Mis à jour le 21 avr. 2016
Mélanie Marquis LA PRESSE CANADIENNE

En marge d'un point de presse à Ottawa, jeudi, la députée de Berthier-Maskinongé, au Québec, a reconnu - prudemment - que l'aventure l'intéressait.

« C'est sûr que je vais réfléchir, peut-être, à être une potentielle candidate à la course à la direction », a-t-elle exposé.

« Mais il faut voir quels sont les critères, qui sont les autres candidats et candidates qui vont se présenter », a ajouté Mme Brosseau, disant ne pas avoir commencé à mesurer ses appuis potentiels.

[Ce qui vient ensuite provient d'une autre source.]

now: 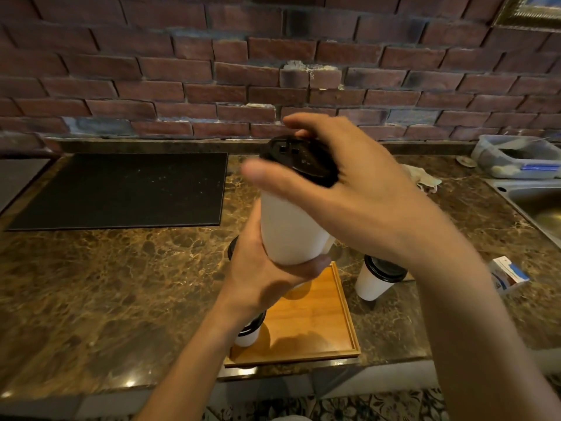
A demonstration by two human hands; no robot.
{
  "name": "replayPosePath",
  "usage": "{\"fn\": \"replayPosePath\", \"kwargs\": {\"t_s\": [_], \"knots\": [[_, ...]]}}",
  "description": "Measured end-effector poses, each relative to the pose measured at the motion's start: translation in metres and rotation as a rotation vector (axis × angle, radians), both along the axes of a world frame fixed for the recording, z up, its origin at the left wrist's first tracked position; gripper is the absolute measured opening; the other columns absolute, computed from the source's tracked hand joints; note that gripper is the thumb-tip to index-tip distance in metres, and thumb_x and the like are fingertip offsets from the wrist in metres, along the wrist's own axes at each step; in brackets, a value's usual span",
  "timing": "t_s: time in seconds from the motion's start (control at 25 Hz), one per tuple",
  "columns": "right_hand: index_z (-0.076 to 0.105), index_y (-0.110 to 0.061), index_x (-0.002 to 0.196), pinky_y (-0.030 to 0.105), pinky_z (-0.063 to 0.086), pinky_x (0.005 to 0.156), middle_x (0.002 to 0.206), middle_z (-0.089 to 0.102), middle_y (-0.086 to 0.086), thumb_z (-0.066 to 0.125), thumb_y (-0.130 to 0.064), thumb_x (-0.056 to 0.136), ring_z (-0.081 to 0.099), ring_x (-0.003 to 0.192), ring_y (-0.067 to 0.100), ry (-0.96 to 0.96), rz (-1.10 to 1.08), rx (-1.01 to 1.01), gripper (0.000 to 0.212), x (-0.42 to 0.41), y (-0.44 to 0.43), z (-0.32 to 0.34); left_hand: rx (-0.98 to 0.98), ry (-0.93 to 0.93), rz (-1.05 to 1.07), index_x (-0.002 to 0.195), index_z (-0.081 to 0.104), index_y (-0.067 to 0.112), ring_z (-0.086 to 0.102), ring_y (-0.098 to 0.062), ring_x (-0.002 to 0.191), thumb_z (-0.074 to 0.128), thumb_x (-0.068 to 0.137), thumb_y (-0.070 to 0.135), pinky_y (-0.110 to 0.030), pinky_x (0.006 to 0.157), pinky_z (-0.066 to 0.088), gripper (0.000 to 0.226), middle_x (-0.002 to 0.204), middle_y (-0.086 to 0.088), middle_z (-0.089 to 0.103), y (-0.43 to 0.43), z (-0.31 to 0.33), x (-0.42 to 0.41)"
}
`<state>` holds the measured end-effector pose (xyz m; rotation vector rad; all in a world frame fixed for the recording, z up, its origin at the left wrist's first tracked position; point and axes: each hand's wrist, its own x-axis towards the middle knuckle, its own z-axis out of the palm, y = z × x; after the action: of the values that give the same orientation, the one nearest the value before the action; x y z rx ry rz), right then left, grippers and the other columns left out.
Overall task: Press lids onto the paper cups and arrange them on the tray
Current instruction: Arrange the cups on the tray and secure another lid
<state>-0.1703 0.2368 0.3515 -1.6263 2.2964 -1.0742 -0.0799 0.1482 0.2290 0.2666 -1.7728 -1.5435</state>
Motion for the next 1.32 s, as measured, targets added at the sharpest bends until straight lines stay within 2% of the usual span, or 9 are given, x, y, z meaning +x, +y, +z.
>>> {"fn": "replayPosePath", "kwargs": {"t_s": [0.12, 0.44, 0.52, 0.6, 0.8, 0.92, 1.08, 1.2, 1.32], "knots": [[0.059, -0.034, 0.124, 0.031, 0.045, 0.089, 0.119, 0.055, -0.011, 0.046, -0.071, 0.086, 0.052, 0.106, 0.008, 0.148, -0.062, -0.045, 0.054, 0.001, -0.019, 0.003, 0.066, 0.024, 0.009, 0.13, 0.043, 0.022, 0.063, -0.01, 0.103, 0.089, 0.056, 0.022, -0.02, 0.069, 0.056, 0.086, 0.112, 0.01, 0.062, -0.001, -0.001, -0.003], [0.061, -0.02, 0.119, 0.021, 0.05, 0.085, 0.117, 0.061, -0.005, 0.062, -0.026, 0.089, 0.06, 0.108, 0.007, -0.111, 0.513, -0.127, 0.031, -0.029, -0.024, 0.014, -0.051, -0.1, -0.213, 0.127, 0.047, 0.004, 0.064, -0.014, 0.104, 0.088, 0.058, 0.001, -0.021, 0.073, 0.055, 0.081, 0.112, 0.003, 0.064, -0.031, 0.014, 0.005], [0.062, -0.019, 0.121, 0.021, 0.049, 0.083, 0.118, 0.061, -0.004, 0.06, -0.025, 0.091, 0.06, 0.107, 0.007, -0.104, 0.553, -0.086, 0.031, -0.028, -0.023, 0.02, -0.058, -0.101, -0.209, 0.124, 0.051, 0.014, 0.064, -0.013, 0.102, 0.088, 0.058, 0.003, -0.021, 0.071, 0.055, 0.077, 0.11, 0.005, 0.065, -0.031, 0.014, 0.004], [0.063, -0.028, 0.122, 0.02, 0.048, 0.079, 0.114, 0.062, -0.012, 0.056, -0.04, 0.091, 0.058, 0.104, 0.004, 0.045, 0.382, -0.014, 0.034, -0.022, -0.026, 0.023, -0.044, -0.068, -0.132, 0.118, 0.054, 0.028, 0.065, -0.011, 0.099, 0.09, 0.056, 0.012, -0.02, 0.067, 0.056, 0.073, 0.107, 0.01, 0.065, -0.026, 0.013, 0.001], [0.07, -0.034, 0.095, 0.023, 0.044, 0.059, 0.087, 0.066, -0.015, 0.05, -0.053, 0.091, 0.056, 0.08, 0.006, 0.32, -0.078, -0.181, 0.027, 0.011, -0.041, 0.003, 0.014, 0.005, 0.034, 0.126, 0.045, 0.01, 0.063, -0.012, 0.102, 0.089, 0.048, 0.045, -0.02, 0.07, 0.054, 0.096, 0.111, 0.003, 0.064, -0.013, 0.014, -0.006], [0.073, -0.029, 0.099, 0.018, 0.051, 0.073, 0.093, 0.069, -0.016, 0.058, -0.038, 0.091, 0.062, 0.091, 0.0, 0.076, 0.226, -0.261, 0.019, -0.009, -0.036, 0.019, -0.03, -0.009, -0.045, 0.125, 0.044, 0.021, 0.063, -0.007, 0.103, 0.087, 0.051, 0.026, -0.018, 0.07, 0.055, 0.086, 0.11, 0.016, 0.063, -0.024, 0.021, 0.001], [0.062, -0.024, 0.113, 0.019, 0.048, 0.084, 0.112, 0.066, -0.003, 0.056, -0.017, 0.092, 0.06, 0.106, 0.003, -0.064, 0.554, -0.184, 0.023, -0.03, -0.032, 0.026, -0.036, -0.101, -0.254, 0.128, 0.042, 0.004, 0.064, -0.01, 0.102, 0.082, 0.053, 0.015, -0.019, 0.074, 0.055, 0.086, 0.108, 0.012, 0.065, -0.039, 0.025, 0.004], [0.066, -0.031, 0.117, 0.018, 0.051, 0.08, 0.107, 0.063, -0.017, 0.054, -0.043, 0.094, 0.059, 0.098, 0.0, 0.096, 0.244, -0.048, 0.028, -0.021, -0.037, 0.022, -0.048, -0.082, -0.159, 0.122, 0.047, 0.017, 0.064, -0.008, 0.099, 0.087, 0.053, 0.017, -0.017, 0.068, 0.054, 0.08, 0.104, 0.014, 0.064, -0.034, 0.024, -0.003], [0.071, -0.031, 0.102, 0.035, 0.056, 0.077, 0.094, 0.069, -0.012, 0.049, -0.058, 0.09, 0.062, 0.086, 0.009, 0.295, -0.06, -0.125, 0.037, -0.007, -0.045, 0.014, -0.033, -0.019, -0.06, 0.119, 0.046, 0.021, 0.064, -0.006, 0.099, 0.086, 0.053, 0.019, -0.016, 0.067, 0.054, 0.077, 0.105, 0.014, 0.064, -0.027, 0.022, -0.009]]}}
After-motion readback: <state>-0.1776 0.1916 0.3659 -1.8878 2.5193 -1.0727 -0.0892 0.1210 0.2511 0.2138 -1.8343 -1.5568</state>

Lorsqu'on lui a demandé pourquoi elle serait intéressée par le poste de chef, l'élue néo-démocrate a plaidé qu'il y avait « beaucoup à faire » pour défendre les Canadiens qui veulent se joindre à la classe moyenne.

« Avant d'être élue, j'étais une mère monoparentale qui voulait faire partie de la classe moyenne. Je trouve que la situation ne s'est pas améliorée depuis mon entrée en 2011 », a-t-elle offert.

L'élection de Ruth Ellen Brosseau avait fait couler beaucoup d'encre à l'époque. La jeune femme, qui baragouinait alors le français, avait fait un voyage à Las Vegas pendant la campagne électorale.

Les délégués du NPD réunis en congrès à Edmonton le 10 avril dernier ont voté à 52% en faveur du déclenchement d'une course à la direction du parti, chassant leur chef Thomas Mulcair de son poste.

Invité à commenter une possible candidature de Mme Brosseau, le leader néo-démocrate a indiqué jeudi qu'il demeurerait neutre.

« Je vais rester résolument suisse dans ce processus », a-t-il insisté en point de presse dans le foyer de la Chambre des communes.

« Que mon successeur soit la personne que vous venez de nommer ou d'autres, il y a tellement de talent au sein du caucus, et il y a des gens de l'extérieur qui risquent de se présenter aussi », a fait valoir M. Mulcair.

La formation politique a jusqu'à deux ans pour se trouver un nouveau leader, selon ce qui a été décidé au congrès d'Edmonton. Le chef sortant a affirmé qu'il resterait à la barre du parti d'ici là, pour assurer « la stabilité ».

La liste spéculative des aspirants au poste de leader du NPD inclut les noms des députés Nathan Cullen, Peter Julian, Alexandre Boulerice et Niki Ashton.

La populaire ex-députée Megan Leslie, dont le nom circulait beaucoup, a dit qu'elle n'était pas intéressée à diriger le NPD.